Uberpower contains 7 chapters: 2 that describe the United States’ status as the last remaining superpower, 2 about the rise of sentiments for and against the US, and 3 that describe possible solutions. The first two chapters are informative, and then everything goes to hell in the second pair of chapters, leaving the remaining 3 chapters suspect.

I went over the edge in chapter 4, “The Rise of Americanism.” Joffe claims that there has recently been a surge in anti-Americanism, driven by a surge in Americanism. He uses Google searches for “anti-Americanism 2004″ to measure the “sudden surge” in anti-Americanism. He writes:

When “anti-Americanism” followed by a particular year was entered, there were 180,000 entries for 2004. . . . For the 1970s, the average was 12,000, as it was for the 1960s and in the year 1950. (p. 97)

But if we search Google for just “2004,” we get 7,970,000,000 results, but only 284,000,000 for “1950.” This means that if we normalize Joffe’s results to account for the number of pages Google indexes containing the years 2004 and 1950, the phrase anti-Americanism is less commonly used with 2004 than 1950. Joffe says that his survey is “only suggestive.” Even if we could be sure that webpage mentions corresponded to public opinion, which is doubtful, his survey would be “suggestive” of the opposite of what he concludes. After reading this section, the rest of his conclusions were suspect.

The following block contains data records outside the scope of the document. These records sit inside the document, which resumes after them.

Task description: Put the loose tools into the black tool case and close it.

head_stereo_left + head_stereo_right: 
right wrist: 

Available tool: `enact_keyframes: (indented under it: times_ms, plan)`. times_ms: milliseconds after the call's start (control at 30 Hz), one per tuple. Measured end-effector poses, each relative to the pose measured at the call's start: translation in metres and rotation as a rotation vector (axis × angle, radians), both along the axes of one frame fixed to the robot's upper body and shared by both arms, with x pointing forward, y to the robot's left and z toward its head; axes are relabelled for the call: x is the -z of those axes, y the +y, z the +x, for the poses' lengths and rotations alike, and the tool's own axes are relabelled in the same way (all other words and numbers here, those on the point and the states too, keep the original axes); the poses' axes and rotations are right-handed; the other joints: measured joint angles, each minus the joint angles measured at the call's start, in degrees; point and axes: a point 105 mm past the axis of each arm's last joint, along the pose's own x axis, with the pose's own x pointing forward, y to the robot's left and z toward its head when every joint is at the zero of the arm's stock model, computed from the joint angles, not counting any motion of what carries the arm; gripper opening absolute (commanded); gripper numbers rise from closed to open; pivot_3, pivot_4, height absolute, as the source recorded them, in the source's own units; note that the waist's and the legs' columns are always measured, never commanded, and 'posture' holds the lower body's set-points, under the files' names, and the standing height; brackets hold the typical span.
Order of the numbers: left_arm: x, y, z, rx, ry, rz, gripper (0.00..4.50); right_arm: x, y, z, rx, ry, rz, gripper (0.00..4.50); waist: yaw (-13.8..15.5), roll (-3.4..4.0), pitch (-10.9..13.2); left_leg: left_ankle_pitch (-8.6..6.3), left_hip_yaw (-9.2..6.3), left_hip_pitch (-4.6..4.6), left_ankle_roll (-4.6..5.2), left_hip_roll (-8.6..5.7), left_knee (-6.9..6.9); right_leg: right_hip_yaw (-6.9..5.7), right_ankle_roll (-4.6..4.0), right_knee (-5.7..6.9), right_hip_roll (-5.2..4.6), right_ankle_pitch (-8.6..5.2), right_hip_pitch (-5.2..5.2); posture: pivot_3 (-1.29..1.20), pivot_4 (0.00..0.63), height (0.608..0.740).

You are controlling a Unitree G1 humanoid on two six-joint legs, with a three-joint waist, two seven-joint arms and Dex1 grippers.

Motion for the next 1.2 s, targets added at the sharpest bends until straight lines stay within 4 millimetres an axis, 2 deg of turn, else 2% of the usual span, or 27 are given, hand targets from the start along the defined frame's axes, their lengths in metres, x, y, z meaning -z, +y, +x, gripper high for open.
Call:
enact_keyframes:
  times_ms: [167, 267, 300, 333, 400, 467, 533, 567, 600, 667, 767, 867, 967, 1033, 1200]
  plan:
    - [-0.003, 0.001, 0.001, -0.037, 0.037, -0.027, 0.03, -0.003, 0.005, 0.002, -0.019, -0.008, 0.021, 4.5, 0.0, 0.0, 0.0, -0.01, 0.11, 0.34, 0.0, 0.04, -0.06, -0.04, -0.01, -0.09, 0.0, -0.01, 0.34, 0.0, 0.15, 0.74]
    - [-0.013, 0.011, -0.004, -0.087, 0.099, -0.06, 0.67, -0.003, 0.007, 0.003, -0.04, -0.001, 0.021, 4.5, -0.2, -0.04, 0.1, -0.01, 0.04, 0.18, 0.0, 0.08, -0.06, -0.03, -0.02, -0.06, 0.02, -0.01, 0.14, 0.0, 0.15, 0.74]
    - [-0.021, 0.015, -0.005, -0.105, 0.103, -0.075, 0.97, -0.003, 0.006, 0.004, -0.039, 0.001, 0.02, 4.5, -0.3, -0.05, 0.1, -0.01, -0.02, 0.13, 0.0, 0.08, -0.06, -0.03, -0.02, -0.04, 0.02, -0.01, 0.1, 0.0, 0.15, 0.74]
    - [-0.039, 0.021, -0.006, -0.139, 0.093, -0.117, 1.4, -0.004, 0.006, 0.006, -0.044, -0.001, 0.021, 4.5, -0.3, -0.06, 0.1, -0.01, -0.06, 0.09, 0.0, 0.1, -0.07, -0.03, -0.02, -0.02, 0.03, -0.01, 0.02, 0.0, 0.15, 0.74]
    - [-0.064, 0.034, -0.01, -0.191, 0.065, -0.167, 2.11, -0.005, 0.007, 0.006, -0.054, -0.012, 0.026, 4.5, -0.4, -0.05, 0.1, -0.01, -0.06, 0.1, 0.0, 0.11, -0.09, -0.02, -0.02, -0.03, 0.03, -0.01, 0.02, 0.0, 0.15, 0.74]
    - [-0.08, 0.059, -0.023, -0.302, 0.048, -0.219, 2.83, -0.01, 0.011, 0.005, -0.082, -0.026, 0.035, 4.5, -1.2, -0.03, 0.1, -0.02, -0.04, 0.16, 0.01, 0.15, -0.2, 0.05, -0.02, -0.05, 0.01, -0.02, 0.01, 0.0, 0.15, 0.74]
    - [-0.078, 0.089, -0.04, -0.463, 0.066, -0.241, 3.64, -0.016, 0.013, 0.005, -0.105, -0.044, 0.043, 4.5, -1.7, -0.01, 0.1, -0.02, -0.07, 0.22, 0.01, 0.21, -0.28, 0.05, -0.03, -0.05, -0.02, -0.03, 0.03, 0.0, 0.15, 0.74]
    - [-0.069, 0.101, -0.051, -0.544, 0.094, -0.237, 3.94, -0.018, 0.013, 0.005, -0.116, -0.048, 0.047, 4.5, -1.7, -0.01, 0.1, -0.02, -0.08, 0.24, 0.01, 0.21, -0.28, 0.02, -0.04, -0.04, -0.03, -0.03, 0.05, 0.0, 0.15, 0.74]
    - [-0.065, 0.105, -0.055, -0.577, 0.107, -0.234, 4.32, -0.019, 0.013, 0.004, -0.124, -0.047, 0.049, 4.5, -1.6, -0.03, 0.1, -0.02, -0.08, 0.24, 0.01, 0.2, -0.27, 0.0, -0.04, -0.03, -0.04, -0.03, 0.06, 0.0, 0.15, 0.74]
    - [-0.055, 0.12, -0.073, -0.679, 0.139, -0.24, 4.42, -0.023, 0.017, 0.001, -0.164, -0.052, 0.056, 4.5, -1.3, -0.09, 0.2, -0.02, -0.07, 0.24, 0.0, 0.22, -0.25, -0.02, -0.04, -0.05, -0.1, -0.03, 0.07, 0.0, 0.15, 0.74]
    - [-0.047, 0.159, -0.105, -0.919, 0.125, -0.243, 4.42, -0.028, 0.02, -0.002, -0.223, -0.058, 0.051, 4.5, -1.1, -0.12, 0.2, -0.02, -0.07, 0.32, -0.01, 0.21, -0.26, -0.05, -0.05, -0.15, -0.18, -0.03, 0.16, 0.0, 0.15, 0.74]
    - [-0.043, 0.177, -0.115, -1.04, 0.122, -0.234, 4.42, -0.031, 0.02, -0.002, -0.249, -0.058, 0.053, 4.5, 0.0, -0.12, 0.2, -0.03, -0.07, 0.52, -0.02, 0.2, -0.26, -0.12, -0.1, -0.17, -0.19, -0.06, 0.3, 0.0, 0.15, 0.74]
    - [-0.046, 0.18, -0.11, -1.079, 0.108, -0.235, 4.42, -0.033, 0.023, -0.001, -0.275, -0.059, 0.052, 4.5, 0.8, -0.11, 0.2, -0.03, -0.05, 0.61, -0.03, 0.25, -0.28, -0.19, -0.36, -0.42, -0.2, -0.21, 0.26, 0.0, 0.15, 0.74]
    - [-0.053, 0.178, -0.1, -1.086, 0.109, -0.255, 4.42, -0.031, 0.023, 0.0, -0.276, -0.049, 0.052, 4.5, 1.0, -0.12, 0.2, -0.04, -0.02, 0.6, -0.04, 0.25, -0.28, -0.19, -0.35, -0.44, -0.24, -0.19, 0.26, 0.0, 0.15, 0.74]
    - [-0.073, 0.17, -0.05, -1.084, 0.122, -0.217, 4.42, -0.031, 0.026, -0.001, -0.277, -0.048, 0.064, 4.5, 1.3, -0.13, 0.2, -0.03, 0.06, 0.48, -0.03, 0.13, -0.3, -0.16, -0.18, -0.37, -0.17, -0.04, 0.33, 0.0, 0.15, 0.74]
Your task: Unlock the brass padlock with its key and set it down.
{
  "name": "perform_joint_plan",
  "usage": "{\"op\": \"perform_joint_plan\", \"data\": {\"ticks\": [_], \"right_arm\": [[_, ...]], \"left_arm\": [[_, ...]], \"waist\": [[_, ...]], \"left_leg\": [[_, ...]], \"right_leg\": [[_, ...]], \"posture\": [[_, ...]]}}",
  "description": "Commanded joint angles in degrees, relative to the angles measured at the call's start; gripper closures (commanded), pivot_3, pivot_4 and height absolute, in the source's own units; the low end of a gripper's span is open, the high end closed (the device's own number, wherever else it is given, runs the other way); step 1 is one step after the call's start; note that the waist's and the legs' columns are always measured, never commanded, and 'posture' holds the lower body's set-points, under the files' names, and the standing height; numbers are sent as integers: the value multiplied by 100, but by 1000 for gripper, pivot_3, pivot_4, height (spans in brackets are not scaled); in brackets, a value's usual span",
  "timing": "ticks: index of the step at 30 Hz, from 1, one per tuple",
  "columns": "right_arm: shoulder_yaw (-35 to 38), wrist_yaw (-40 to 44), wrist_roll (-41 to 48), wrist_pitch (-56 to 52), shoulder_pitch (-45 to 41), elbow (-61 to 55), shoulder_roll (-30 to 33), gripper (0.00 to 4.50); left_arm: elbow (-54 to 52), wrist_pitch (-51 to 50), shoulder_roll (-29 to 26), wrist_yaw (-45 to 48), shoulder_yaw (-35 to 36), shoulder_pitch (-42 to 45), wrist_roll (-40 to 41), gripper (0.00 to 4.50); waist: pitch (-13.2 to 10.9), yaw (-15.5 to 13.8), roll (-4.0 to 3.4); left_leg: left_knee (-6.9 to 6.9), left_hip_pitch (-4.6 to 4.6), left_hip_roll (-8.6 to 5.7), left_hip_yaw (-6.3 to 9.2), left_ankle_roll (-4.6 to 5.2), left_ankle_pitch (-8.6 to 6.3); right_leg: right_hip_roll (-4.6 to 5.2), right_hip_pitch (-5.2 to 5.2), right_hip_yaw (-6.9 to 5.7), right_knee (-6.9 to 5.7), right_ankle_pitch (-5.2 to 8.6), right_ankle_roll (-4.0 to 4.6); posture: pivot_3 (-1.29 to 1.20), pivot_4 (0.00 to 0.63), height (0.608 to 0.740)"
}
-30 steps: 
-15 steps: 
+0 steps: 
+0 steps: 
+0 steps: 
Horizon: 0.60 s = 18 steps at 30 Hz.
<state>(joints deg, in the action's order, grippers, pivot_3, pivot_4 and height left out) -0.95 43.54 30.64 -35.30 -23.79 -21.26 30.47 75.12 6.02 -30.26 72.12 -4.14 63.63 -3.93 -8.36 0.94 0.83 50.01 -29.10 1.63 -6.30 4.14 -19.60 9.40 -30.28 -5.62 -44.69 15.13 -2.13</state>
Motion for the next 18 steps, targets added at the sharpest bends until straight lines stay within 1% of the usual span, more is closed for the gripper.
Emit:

Later in the book, Joffe quotes John Winthrop as referring to America in a sermon as a “cittie upon a hill with the eies of all people upon them” (p. 108). Later, he quotes Winthrop again, but this time he writes “the eyes of all people uppon us” (pp. 240-241). Is he making this up? Throwing in funny spellings to liven things up? Is he this careless with the rest of his quotations?
Talking about the spread of American clothing styles around the world, Joffe writes, “Among the even younger set, the bulky pants of street surfboarders became de rigeur almost instantly . . .” (p. 99). I believe that I am one of the street surfboarders, a member of the even younger set that Joffe mentions, but I do not consider anything de rigeur. I get the feeling that Joffe experiences youth culture like my parents: “Let’s all wear novelty t-shirts to the teen center! Don’t wear that ballcap backwards– it’s disrespectful!”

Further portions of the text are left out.